Sources

Upload files, add web pages, recrawl, replace, and watch the build pipeline turn them into a searchable knowledge base.

Last updated 2026-05-23

Sources are the raw material your assistant reasons over. Any file or web page you add gets parsed, chunked, and embedded so the AI fallback can retrieve relevant passages in answer to visitor questions.

Upload files

Drop one or more files into the dropzone at the top of the page, or click it to open a file picker.

Accepted file types

.pdf — text-based PDFs (scanned-image PDFs need OCR first).
.docx, .doc — Microsoft Word documents.
.md, .txt — Markdown and plain text.
.csv, .xlsx — tabular data (each row becomes a chunk).

Limits

Max file size: 5 MB per file. Larger files are rejected with an inline error.
Max files per assistant: 30 (warn at 20).
Max total source size: 100 MB across all sources (warn at 60 MB).
Max chunks per assistant: 2 000 (warn at 1 000).

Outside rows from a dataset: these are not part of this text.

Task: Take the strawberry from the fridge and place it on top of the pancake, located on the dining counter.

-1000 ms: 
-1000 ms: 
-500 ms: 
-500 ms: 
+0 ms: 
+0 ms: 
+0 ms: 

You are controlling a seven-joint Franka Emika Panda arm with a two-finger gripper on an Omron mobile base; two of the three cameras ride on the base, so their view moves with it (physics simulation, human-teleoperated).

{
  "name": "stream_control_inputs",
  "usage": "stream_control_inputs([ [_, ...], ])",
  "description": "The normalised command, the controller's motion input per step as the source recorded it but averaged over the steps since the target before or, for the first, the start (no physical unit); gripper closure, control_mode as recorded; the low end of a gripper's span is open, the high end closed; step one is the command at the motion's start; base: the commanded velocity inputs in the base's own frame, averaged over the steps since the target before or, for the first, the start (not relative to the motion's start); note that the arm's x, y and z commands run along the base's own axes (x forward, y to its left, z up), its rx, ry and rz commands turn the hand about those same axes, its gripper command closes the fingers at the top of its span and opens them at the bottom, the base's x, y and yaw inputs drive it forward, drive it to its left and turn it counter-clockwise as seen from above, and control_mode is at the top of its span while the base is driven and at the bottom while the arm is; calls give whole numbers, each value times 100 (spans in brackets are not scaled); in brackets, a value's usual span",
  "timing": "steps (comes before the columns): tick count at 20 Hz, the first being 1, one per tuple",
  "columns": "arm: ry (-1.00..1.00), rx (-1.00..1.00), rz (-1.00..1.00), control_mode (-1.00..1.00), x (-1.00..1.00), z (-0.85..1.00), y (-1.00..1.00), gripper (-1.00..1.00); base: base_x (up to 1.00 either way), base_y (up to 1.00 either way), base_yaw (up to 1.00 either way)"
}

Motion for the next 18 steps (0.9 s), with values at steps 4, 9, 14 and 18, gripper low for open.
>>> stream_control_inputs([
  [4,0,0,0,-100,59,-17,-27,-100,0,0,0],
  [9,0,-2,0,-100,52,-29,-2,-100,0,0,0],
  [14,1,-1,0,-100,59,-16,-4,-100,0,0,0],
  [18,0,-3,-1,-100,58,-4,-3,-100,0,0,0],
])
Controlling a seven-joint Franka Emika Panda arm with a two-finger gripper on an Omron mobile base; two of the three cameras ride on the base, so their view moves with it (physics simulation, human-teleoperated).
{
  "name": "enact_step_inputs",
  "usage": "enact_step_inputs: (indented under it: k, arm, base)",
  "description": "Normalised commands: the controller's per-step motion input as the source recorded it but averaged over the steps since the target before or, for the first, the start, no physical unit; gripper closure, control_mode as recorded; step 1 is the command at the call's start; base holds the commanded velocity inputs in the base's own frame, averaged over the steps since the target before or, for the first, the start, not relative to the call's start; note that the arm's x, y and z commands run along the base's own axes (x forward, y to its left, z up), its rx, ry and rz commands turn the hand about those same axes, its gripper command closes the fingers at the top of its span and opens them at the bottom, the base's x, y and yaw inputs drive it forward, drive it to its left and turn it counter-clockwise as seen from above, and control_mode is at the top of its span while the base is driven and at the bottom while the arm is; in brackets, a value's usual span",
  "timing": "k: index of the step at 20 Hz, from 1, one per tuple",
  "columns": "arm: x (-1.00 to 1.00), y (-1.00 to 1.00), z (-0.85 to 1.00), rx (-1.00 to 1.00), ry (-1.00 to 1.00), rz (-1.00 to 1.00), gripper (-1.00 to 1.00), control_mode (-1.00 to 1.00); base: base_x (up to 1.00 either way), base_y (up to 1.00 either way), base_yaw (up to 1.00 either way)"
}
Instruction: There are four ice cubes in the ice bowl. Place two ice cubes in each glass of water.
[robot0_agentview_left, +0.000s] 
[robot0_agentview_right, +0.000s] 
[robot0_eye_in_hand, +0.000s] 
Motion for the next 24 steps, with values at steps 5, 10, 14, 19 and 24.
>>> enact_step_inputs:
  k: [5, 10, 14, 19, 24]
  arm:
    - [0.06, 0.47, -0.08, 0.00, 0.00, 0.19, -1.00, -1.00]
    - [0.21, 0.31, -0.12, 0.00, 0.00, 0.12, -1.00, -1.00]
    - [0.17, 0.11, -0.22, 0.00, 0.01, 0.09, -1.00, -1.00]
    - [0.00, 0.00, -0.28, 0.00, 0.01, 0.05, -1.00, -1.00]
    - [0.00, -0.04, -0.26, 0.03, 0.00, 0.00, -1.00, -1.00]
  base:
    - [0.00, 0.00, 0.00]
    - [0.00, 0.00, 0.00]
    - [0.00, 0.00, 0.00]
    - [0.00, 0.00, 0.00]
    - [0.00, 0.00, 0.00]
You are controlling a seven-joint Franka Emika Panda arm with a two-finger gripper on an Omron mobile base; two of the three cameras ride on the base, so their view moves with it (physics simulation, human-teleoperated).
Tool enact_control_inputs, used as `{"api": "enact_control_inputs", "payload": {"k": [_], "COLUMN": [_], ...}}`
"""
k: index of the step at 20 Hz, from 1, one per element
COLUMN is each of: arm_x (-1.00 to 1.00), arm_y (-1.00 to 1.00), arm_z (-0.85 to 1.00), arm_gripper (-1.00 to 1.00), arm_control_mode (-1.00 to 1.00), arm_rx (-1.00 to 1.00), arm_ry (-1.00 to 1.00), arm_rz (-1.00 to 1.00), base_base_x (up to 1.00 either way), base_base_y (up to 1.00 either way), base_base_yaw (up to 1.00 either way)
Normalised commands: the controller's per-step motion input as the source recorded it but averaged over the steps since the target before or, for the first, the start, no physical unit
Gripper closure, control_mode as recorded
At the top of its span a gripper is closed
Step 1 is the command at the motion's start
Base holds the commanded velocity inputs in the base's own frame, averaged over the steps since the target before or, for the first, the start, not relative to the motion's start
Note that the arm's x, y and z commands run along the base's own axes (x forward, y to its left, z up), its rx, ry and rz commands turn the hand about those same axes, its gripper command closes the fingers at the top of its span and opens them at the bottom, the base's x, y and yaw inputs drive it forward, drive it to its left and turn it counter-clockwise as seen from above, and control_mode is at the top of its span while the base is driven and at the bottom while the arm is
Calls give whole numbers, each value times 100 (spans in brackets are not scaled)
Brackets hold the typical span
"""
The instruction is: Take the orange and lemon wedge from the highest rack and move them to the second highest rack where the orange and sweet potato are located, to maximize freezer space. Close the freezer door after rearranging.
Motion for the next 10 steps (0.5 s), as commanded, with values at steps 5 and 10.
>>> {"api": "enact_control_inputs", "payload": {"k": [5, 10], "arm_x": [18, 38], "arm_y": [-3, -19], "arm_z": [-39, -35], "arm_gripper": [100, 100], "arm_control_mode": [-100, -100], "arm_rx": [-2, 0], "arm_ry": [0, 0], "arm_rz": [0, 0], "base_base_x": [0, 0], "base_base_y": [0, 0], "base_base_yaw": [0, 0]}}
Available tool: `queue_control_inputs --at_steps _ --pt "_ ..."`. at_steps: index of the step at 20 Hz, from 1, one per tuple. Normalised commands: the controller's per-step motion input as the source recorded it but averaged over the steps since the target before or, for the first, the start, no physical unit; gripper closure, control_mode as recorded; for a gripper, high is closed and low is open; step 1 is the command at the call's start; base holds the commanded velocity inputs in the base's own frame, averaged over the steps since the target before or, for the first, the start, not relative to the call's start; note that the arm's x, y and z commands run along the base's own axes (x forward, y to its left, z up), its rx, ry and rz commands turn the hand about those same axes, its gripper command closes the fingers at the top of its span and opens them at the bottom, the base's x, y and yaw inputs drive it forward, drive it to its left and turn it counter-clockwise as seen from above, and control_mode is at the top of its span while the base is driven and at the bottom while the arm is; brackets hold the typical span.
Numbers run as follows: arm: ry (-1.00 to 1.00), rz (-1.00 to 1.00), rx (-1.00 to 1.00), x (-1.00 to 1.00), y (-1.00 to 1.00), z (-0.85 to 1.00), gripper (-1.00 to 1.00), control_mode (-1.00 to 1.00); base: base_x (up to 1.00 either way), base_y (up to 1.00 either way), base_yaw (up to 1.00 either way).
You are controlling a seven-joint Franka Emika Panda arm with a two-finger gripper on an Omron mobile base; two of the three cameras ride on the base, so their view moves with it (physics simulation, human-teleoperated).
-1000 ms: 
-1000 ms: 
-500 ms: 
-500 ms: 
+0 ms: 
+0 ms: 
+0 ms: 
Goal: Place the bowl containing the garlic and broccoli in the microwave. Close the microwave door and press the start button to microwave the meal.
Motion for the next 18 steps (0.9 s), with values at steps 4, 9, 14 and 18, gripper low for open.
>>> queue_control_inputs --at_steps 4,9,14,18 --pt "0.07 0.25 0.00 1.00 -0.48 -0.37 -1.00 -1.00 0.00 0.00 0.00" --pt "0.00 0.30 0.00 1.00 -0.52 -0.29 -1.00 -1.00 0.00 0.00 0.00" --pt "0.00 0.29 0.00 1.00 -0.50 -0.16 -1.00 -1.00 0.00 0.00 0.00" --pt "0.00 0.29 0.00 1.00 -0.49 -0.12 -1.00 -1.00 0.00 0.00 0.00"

The embed downloads the resulting vectors.json on first visit, so keeping the total reasonable also keeps first-load fast.

Add a web page

Paste a URL into the URL field and click Add. The crawler fetches the page, strips navigation and chrome, and extracts the main content. Crawled pages behave just like uploaded files from then on (they have chunks, a status, can be recrawled, etc.).

One URL at a time

The crawler doesn't follow links. To index multiple pages, add each URL separately. Sitemap crawling is on the roadmap.

The sources list

Each row shows:

Name — filename or URL.
Type — file extension or web page.
Status — see below.
Chunks — passages extracted from this source.
Size — original byte count.
Created — relative timestamp.
Actions — view, recrawl, replace, delete.

Per-source statuses

Status	Meaning
`queued`	Waiting in the build queue.
`processing`	Currently being parsed or embedded.
`ready`	Indexed and available to answer queries.
`error`	Failed to parse — hover the row for details.

Status updates live; you do not need to refresh the page.

Per-source actions

View — opens a modal with the extracted text. Useful when results aren't what you expected — you can see exactly what the model has.
Recrawl — re-downloads the URL or re-parses the file with the latest extractor. Use after fixing a malformed PDF or changing a web page.
Replace — keep the same row but swap the underlying file. Useful when you publish a new version of a doc and want to keep its history.
Delete — removes the source and triggers a rebuild.

The build pipeline

Adding, replacing, or deleting a source enqueues a build. See Assistant overview for the full stage list. The progress bar at the top of the sources page (and on the overview tab) shows current stage and percent.

Small, focused sources work best

The AI fallback retrieves a handful of chunks per question. Many short, well-titled documents beat one giant PDF, because the retriever can match the right passage more precisely.